Sahu Ankur, Blätke Mary-Ann, Szymański Jędrzej Jakub, Töpfer Nadine
Leibniz Institute of Plant Genetics and Crop Plant Research (IPK), Corrensstraße 3, 06466 Gatersleben, Germany.
Comput Struct Biotechnol J. 2021 Aug 5;19:4626-4640. doi: 10.1016/j.csbj.2021.08.004. eCollection 2021.

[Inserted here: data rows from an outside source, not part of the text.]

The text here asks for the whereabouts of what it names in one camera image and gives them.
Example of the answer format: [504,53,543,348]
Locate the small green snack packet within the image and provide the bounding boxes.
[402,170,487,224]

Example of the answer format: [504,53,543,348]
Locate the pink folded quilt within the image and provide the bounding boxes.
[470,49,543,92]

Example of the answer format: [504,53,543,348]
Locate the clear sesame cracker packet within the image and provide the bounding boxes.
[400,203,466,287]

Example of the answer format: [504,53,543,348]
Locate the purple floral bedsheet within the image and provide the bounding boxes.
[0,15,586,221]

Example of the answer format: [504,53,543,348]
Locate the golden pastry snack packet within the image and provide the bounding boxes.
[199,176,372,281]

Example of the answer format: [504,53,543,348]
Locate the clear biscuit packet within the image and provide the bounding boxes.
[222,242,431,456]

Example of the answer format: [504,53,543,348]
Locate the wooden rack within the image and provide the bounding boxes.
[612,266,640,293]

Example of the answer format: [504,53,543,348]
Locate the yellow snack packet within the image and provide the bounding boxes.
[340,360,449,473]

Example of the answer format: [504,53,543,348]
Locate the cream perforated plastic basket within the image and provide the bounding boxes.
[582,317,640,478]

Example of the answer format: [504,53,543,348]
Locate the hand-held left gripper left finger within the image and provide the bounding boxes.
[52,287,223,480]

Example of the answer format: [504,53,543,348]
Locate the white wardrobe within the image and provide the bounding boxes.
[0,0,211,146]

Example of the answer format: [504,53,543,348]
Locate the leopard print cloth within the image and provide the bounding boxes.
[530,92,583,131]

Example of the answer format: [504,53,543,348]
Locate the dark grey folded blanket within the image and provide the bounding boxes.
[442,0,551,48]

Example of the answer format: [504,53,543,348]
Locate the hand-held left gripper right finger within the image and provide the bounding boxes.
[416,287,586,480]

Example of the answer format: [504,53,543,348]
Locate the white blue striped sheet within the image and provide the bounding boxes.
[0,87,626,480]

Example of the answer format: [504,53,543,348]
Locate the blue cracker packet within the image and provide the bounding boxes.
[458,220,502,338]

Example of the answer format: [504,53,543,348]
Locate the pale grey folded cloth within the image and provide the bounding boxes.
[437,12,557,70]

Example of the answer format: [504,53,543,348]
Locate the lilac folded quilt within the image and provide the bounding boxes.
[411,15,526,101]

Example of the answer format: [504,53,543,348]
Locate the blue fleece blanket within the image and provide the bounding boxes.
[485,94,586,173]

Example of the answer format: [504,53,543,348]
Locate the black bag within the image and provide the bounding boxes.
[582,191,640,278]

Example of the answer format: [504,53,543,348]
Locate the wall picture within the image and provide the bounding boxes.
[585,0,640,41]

The availability of multi-omics data sets and genome-scale metabolic models for various organisms provide a platform for modeling and analyzing genotype-to-phenotype relationships. Flux balance analysis is the main tool for predicting flux distributions in genome-scale metabolic models and various data-integrative approaches enable modeling context-specific network behavior. Due to its linear nature, this optimization framework is readily scalable to multi-tissue or -organ and even multi-organism models. However, both data and model size can hamper a straightforward biological interpretation of the estimated fluxes. Moreover, flux balance analysis simulates metabolism at steady-state and thus, in its most basic form, does not consider kinetics or regulatory events. The integration of flux balance analysis with complementary data analysis and modeling techniques offers the potential to overcome these challenges. In particular machine learning approaches have emerged as the tool of choice for data reduction and selection of most important variables in big data sets. Kinetic models and formal languages can be used to simulate dynamic behavior. This review article provides an overview of integrative studies that combine flux balance analysis with machine learning approaches, kinetic models, such as physiology-based pharmacokinetic models, and formal graphical modeling languages, such as Petri nets. We discuss the mathematical aspects and biological applications of these integrated approaches and outline challenges and future perspectives.
各种生物体的多组学数据集和基因组规模代谢模型的可用性为建模和分析基因型与表型关系提供了一个平台。通量平衡分析是预测基因组规模代谢模型中通量分布的主要工具,各种数据整合方法能够对特定背景下的网络行为进行建模。由于其线性性质,这个优化框架很容易扩展到多组织或多器官甚至多生物体模型。然而,数据和模型规模都可能妨碍对估计通量进行直接的生物学解释。此外,通量平衡分析在稳态下模拟代谢,因此,在其最基本的形式中,不考虑动力学或调控事件。将通量平衡分析与互补的数据分析和建模技术相结合,有可能克服这些挑战。特别是机器学习方法已成为大数据集中数据约简和选择最重要变量的首选工具。动力学模型和形式语言可用于模拟动态行为。这篇综述文章概述了将通量平衡分析与机器学习方法、动力学模型(如基于生理学的药代动力学模型)以及形式图形建模语言(如Petri网)相结合的综合研究。我们讨论了这些综合方法的数学方面和生物学应用,并概述了挑战和未来展望。